But the more she tried to make it fit, the psychology didn’t add up.
“This isn’t a one-off binge,” she said. “This is drinking to oblivion. To get to this level, he must do this nightly.”
“But Ella, he wasn’t this bad back at his house. That means he was drinking heavily just before we got there. It’s finally catching up to him. He could have killed Irene Quimby, then got hammered.”
“Or it’s because he downed a fifth of bourbon while we were there. You saw him do it.”
“Let’s just wait and see. Once he sobers up, we could probably coerce a confession out of him,” Reed said.
Jesse Perry began to murmur. “Where am I?”
“Lancaster Police precinct,” Ella said. “You’re being held under suspicion of murder.”

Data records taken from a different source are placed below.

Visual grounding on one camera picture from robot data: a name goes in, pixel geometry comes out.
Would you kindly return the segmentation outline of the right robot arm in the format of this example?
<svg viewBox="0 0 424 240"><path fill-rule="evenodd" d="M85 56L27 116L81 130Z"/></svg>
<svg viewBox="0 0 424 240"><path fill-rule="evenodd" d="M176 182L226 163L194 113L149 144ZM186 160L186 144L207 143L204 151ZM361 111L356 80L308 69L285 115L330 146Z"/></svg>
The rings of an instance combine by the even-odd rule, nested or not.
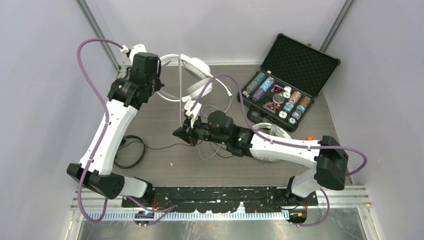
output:
<svg viewBox="0 0 424 240"><path fill-rule="evenodd" d="M321 140L296 140L258 132L238 126L222 111L211 113L206 122L187 117L173 136L191 146L198 141L225 145L237 157L273 158L300 164L308 168L301 175L292 176L285 198L291 205L299 205L309 194L326 188L341 191L345 188L348 154L340 149L331 136Z"/></svg>

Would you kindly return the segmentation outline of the large white grey headphones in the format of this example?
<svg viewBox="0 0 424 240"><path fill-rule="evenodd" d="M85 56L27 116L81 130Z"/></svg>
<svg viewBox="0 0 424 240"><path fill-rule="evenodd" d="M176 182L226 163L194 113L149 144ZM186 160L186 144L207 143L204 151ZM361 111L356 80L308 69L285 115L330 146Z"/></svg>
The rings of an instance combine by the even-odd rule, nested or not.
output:
<svg viewBox="0 0 424 240"><path fill-rule="evenodd" d="M281 128L280 126L277 126L274 123L260 122L260 123L254 124L252 127L259 132L263 132L271 136L281 137L285 139L292 138L288 132L286 132L283 128ZM255 156L254 158L257 160L261 160L265 163L281 161L281 159L278 159L275 157L267 157L267 156Z"/></svg>

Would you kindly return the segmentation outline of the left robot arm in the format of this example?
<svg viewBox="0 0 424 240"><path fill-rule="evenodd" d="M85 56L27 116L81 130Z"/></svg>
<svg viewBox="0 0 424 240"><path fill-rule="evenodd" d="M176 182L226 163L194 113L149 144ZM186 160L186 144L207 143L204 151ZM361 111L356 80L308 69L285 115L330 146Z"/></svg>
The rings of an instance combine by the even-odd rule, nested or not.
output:
<svg viewBox="0 0 424 240"><path fill-rule="evenodd" d="M67 167L66 172L72 179L110 200L131 196L141 207L148 207L153 202L149 182L119 175L112 170L129 124L142 104L164 86L160 75L161 60L158 55L139 52L133 56L129 78L118 78L111 84L105 103L107 111L92 143L79 163L71 163Z"/></svg>

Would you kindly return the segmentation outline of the small white headphones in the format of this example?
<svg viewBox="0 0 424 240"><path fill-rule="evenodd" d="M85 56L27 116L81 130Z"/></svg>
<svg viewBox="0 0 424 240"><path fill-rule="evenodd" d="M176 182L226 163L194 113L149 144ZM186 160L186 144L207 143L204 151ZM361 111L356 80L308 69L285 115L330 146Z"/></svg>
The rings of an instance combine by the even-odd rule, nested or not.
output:
<svg viewBox="0 0 424 240"><path fill-rule="evenodd" d="M183 87L187 87L185 91L182 91L182 96L173 96L163 90L156 92L164 100L185 103L188 100L195 100L204 88L206 88L204 95L211 92L212 86L205 87L205 84L213 75L210 67L204 61L197 57L172 53L161 56L160 61L162 69L170 62L177 61L181 65L181 72L186 73L185 75L181 74L181 84Z"/></svg>

The prisoner buried his head in his hands and began to whimper. Ella couldn’t help but feel sorry for the man. His hands trembled like leaves in a gale, the symptoms of extreme alcoholism. Not just drunkenness, but a body that had come to rely on booze to function.
Again, the psychology didn’t add up. It was clear that Jesse Perry loved his wife deeply, so he’d be taken by women that resembled her or shared her common traits. Why would he try to recreate her death scene over and over again? To harness some control over it? To eliminate those who experienced the life his wife couldn’t?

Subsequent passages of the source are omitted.